Was nun endlich geklärt werden muss, ist, welche Instrumente die Europäische Union bereit ist anzufassen, um mehr Druck auf die Türkei auszuüben, um diejenigen, die sich eigentlich auf uns verlassen, aus dieser schlimmen Situation zu befreien.
Muss sich die bisherige weichgespülte Politik gegenüber Erdgan ändern, in der die EU ihn zwar kritisiert, aber gleichzeitig immer klar macht, dass sie ihn braucht?
Was krass und hart klingt, etwa die Forderung nach Ende der Beitrittsverhandlungen, das gehört meiner Meinung nach zu dem Wortgeklingel in der EU. Die Beitrittsverhandlungen werden seit Jahren nicht aktiv geführt. Die Drohung, sie abzubrechen, obwohl wir wissen, dass diese Türkei nie Mitglied werden könnte, schon wegen der europäischen Verträge - das bringt uns nicht weiter.
Ich glaube dass Präsident Erdogan auf das reagiert, was die Türkei in wirtschaftliche Schwierigkeiten bringen kann. Die gute Wirtschaftsentwicklung in der Türkei über einige Jahre hat seine Stärke begründet. Und deswegen muss die EU überlegen, ob sie ihre wirtschaftliche Macht jetzt gegenüber der Türkei einsetzen will.

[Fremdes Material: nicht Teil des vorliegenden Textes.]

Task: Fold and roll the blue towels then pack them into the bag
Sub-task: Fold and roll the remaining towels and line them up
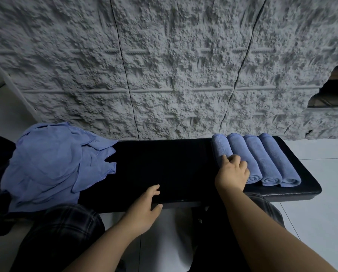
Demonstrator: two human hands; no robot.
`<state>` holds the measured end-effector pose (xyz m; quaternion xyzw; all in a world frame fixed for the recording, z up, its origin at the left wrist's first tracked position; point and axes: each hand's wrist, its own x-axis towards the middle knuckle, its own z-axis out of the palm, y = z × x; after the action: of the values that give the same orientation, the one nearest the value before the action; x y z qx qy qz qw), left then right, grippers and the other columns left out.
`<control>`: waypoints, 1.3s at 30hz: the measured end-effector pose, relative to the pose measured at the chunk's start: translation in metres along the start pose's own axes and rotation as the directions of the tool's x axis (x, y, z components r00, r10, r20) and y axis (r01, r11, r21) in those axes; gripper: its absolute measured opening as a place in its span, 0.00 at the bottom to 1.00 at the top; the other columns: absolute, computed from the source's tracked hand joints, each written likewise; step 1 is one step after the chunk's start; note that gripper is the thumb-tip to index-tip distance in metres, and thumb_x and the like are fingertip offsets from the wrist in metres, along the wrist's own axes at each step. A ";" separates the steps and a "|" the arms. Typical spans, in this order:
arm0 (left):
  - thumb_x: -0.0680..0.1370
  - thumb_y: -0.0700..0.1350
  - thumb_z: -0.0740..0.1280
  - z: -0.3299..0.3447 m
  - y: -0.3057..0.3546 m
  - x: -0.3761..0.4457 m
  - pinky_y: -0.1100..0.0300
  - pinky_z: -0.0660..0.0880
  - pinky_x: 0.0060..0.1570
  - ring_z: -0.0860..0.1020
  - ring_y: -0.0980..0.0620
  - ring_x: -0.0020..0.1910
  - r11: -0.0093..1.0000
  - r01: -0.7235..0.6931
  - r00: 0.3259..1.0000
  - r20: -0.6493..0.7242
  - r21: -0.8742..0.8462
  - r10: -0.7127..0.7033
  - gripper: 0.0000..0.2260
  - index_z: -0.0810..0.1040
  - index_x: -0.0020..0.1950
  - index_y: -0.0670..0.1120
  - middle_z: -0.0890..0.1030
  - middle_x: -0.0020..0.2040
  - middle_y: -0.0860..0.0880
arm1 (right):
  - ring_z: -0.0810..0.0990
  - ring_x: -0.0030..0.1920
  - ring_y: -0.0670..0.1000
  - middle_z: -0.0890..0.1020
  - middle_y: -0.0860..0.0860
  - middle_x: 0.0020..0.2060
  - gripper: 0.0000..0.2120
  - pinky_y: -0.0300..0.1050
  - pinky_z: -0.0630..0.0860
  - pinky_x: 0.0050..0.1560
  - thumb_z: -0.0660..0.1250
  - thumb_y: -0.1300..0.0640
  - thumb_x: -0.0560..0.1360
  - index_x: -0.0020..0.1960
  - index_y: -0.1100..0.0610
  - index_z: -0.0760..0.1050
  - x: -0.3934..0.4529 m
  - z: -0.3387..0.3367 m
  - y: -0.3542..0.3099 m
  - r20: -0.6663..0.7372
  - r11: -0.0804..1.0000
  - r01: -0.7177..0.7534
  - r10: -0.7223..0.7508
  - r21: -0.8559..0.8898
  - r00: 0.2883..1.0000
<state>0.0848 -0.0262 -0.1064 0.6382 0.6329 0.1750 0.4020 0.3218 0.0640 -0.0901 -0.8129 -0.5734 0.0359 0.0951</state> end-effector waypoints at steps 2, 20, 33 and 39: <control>0.80 0.48 0.60 -0.006 -0.001 -0.005 0.67 0.60 0.62 0.63 0.58 0.69 0.998 -0.012 1.000 -0.020 0.060 0.013 0.24 0.56 0.75 0.53 0.63 0.71 0.58 | 0.63 0.62 0.59 0.64 0.54 0.65 0.23 0.50 0.59 0.64 0.57 0.60 0.77 0.71 0.52 0.63 -0.003 -0.002 0.000 0.008 1.000 -0.007 0.007 0.008 1.000; 0.72 0.39 0.68 -0.104 -0.064 -0.005 0.42 0.61 0.65 0.50 0.39 0.72 0.869 0.443 0.695 -0.696 0.219 -0.179 0.24 0.69 0.67 0.51 0.48 0.76 0.42 | 0.66 0.64 0.54 0.75 0.49 0.61 0.18 0.49 0.65 0.59 0.63 0.56 0.75 0.65 0.53 0.73 -0.083 0.002 -0.038 0.003 0.810 0.514 -0.536 0.282 0.844; 0.70 0.27 0.65 -0.124 -0.069 -0.012 0.46 0.70 0.50 0.71 0.37 0.51 0.899 0.325 0.638 -0.770 0.294 0.021 0.14 0.75 0.53 0.39 0.76 0.49 0.38 | 0.69 0.58 0.53 0.77 0.51 0.57 0.16 0.43 0.67 0.59 0.62 0.59 0.76 0.64 0.55 0.73 -0.088 0.003 -0.035 0.069 0.803 0.425 -0.494 0.417 0.867; 0.72 0.37 0.69 -0.087 -0.039 -0.029 0.55 0.63 0.42 0.75 0.47 0.34 0.893 0.156 0.729 -0.659 0.422 0.184 0.08 0.74 0.38 0.48 0.73 0.32 0.53 | 0.71 0.56 0.50 0.78 0.48 0.55 0.15 0.40 0.69 0.56 0.61 0.59 0.77 0.63 0.54 0.73 -0.096 0.005 -0.043 0.080 0.762 0.478 -0.562 0.437 0.823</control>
<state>-0.0087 -0.0328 -0.0732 0.6082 0.7533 0.2496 -0.0196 0.2490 -0.0117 -0.0913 -0.5756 -0.7639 0.2078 0.2047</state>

Wenn Sie von wirtschaftlichen Maßnahmen sprechen, woran denken Sie dabei? An ein Einfrieren der Zollunion, einen Investitions-Stop?
Ich glaube, wenn wir über die Erweiterung der Zollunion sprechen, dann muss man ganz klar sagen: Die kann nur stattfinden, wenn die Türkei zur Rechtsstaatlichkeit zurückkehrt, sonst nicht!
Was für eine Beziehung zu Erdogan ist überhaupt noch denkbar?
Wir müssten jedenfalls prüfen, wie eine positive Beziehung zu einer veränderten Türkei aussehen könnte. Präsident Macron hat vor kurzen bei Erdogans Besuch in Paris gesagt: Wir brauchen eine andere Form der Partnerschaft. Und das ist eine unbedingt notwendige Diskussion in der EU.
Es wird bei alledem nicht einfach sein, denen zu helfen, die jetzt in die Mühlen der Unrechtsjustiz geraten sind. Aber wenn wir die Idee einer guten Beziehung zur Türkei ganz aufgeben, werden wir auch mit Drohungen nicht in der Lage sein, Einfluss zu nehmen.
Die EU-Spitzen Jean-Claude Juncker und Donald Tusk haben Präsident Erdogan zu einem Gipfel Ende März eingeladen. Ist das ein richtiges Signal?
Wenn auf diesem Gipfel Klartext gesprochen wird, wenn die EU dann weiß, wie sie weiter ihm gegenüber handeln will, dann finde ich das richtig. Wenn das wieder nur ein Treffen ist, bei dem man die bekannten Problem umschleicht, dann halte ich davon nichts.
Rebecca Harms ist Türkei-Expertin und Berichterstatterin der Grünen im Europäischen Parlament zum Thema Menschenrechte.